TASK STATEMENT: An exact printout of all the entries is required.
== EXCERPTED RECORDS ==
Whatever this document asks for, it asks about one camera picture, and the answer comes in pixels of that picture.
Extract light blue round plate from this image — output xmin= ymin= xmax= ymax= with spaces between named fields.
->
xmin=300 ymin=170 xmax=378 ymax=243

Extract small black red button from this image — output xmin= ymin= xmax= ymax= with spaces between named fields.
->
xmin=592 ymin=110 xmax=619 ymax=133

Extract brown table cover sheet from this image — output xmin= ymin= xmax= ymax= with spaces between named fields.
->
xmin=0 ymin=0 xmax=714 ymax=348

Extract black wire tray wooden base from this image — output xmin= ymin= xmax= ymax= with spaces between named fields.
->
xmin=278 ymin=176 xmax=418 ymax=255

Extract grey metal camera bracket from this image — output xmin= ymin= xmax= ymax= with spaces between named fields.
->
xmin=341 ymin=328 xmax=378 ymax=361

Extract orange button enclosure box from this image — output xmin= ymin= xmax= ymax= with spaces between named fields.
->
===
ANSWER TO THIS TASK:
Whatever this document asks for, it asks about one camera picture, and the answer comes in pixels of that picture.
Extract light blue round plate from this image — output xmin= ymin= xmax= ymax= with spaces between named fields.
->
xmin=300 ymin=170 xmax=378 ymax=243

Extract small black red button from this image — output xmin= ymin= xmax= ymax= with spaces between named fields.
->
xmin=592 ymin=110 xmax=619 ymax=133

Extract brown table cover sheet from this image — output xmin= ymin= xmax= ymax= with spaces between named fields.
->
xmin=0 ymin=0 xmax=714 ymax=348

Extract black wire tray wooden base from this image — output xmin= ymin= xmax= ymax= with spaces between named fields.
->
xmin=278 ymin=176 xmax=418 ymax=255

Extract grey metal camera bracket from this image — output xmin= ymin= xmax= ymax= with spaces between named fields.
->
xmin=341 ymin=328 xmax=378 ymax=361

Extract orange button enclosure box from this image — output xmin= ymin= xmax= ymax= with spaces between named fields.
->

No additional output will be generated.